Until November 5, 2023, the Bonnard Museum in Le Cannet presents its exhibition: "We're going out!" This one has as its theme the leisure activities seen by Pierre Bonnard and the painters of his time.

More than 70 works of great variety are available to the public, who will discover the meetings of Parisian society where cabarets and café-concerts rub shoulders with circuses and theaters in the whirlwind of the late 19th century.

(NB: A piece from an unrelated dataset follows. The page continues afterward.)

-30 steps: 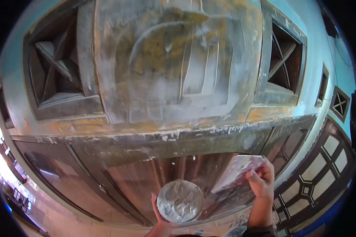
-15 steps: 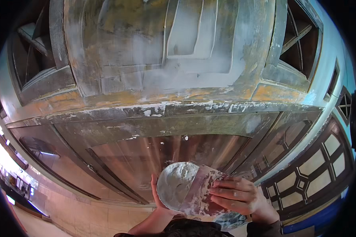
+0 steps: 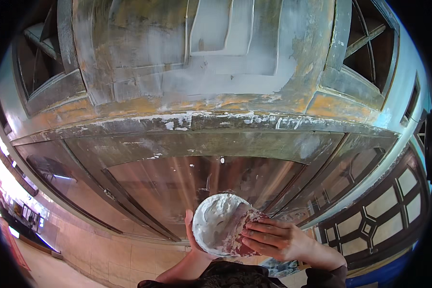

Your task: Applying putty or plaster to a wall surface around window frames using a hand scraper.

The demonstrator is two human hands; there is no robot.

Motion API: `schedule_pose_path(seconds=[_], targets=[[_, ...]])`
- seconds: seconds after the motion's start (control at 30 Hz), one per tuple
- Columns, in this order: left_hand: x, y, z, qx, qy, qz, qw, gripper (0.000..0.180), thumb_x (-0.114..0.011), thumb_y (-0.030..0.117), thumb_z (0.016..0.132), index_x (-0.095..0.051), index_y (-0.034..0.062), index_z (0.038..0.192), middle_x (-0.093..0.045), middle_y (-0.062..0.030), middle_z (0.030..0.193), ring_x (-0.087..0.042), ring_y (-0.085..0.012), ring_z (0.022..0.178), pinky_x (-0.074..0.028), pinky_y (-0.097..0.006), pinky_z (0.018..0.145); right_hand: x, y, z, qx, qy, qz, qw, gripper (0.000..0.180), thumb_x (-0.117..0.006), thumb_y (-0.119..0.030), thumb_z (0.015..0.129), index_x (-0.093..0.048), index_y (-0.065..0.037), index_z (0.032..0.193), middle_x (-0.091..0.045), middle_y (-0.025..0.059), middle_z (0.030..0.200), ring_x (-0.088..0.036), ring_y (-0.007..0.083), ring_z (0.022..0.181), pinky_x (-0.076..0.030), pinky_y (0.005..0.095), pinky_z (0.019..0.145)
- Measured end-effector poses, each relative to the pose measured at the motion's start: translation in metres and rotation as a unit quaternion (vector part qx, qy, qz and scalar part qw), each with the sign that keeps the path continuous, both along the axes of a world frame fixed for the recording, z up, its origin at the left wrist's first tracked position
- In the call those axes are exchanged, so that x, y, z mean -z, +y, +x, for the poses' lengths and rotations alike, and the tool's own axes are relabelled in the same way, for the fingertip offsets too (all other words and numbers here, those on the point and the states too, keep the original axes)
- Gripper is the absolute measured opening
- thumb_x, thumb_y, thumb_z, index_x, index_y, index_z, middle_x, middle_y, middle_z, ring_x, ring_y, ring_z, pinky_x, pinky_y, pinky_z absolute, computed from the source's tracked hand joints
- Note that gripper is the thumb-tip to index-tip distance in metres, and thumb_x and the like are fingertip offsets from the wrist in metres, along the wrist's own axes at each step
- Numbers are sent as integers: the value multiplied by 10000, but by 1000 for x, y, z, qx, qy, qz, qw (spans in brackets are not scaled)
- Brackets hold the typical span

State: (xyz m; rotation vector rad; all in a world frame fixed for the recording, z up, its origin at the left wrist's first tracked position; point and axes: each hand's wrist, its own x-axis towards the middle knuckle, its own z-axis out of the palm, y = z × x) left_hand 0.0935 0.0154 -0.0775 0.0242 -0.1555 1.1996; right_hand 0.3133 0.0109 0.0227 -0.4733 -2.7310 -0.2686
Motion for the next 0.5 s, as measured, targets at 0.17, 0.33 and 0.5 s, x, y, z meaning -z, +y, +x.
schedule_pose_path(seconds=[0.17, 0.33, 0.5], targets=[[6, 0, 5, -4, 7, 0, 1000, 996, -421, 809, 886, -422, 27, 1504, -484, -224, 1478, -519, -388, 1259, -429, -502, 1055, 1, 0, 8, -11, 22, 2, 1000, 393, -728, -226, 829, -713, -97, 1201, -675, 49, 1295, -636, 221, 1229, -517, 376, 1052], [10, 1, 11, 1, -9, 1, 1000, 1013, -412, 819, 885, -415, 17, 1506, -471, -233, 1494, -498, -398, 1305, -412, -512, 1084, 0, 0, 15, -8, 28, -7, 1000, 381, -727, -220, 835, -715, -104, 1198, -675, 44, 1293, -632, 216, 1235, -512, 373, 1058], [7, -5, 17, 11, -4, 3, 1000, 1038, -407, 829, 878, -391, 14, 1522, -458, -241, 1501, -496, -393, 1300, -406, -506, 1084, 0, -1, 20, -7, 8, -8, 1000, 380, -715, -200, 836, -710, -107, 1205, -672, 43, 1296, -628, 215, 1237, -508, 376, 1062]])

Pierre Bonnard. Jardin de Paris. 1896-1902.Collection particulière avec le concours de Duhamel Fine Art, Paris © cliché Jean-Louis Losi
Pierre Bonnard. Jardin de Paris. 1896-1902.Collection particulière avec le concours de Duhamel Fine Art, Paris © cliché Jean-Louis Losi

Pierre Bonnard, central figure in this exhibition, famous for his compositions inspired by the Paris transformed by Baron Haussmann, devoted a large part of his production to the evocation of modern life, leisure and the grand boulevards.

Henri-Gabriel Ibels, Au Café-Concert, vers 1892-1893  Collection Winter
Henri-Gabriel Ibels, Au Café-Concert, vers 1892-1893 Collection Winter

Following Edgar Degas, Édouard Manet or Pierre Auguste Renoir, the young generation chose to renew the layouts, most often composed from memory, while responding to a new treatment of color.

Henri de Toulouse-Lautrec, Troupe de Mlle Eglantine, 1896 Mairie de Toulouse, MATOU, AF4540, Albi
Henri de Toulouse-Lautrec, Troupe de Mlle Eglantine, 1896 Mairie de Toulouse, MATOU, AF4540, Albi

Leisure is also and above all, the tremendous development of performance venues, most often at night, capable of attracting night owls with many faces.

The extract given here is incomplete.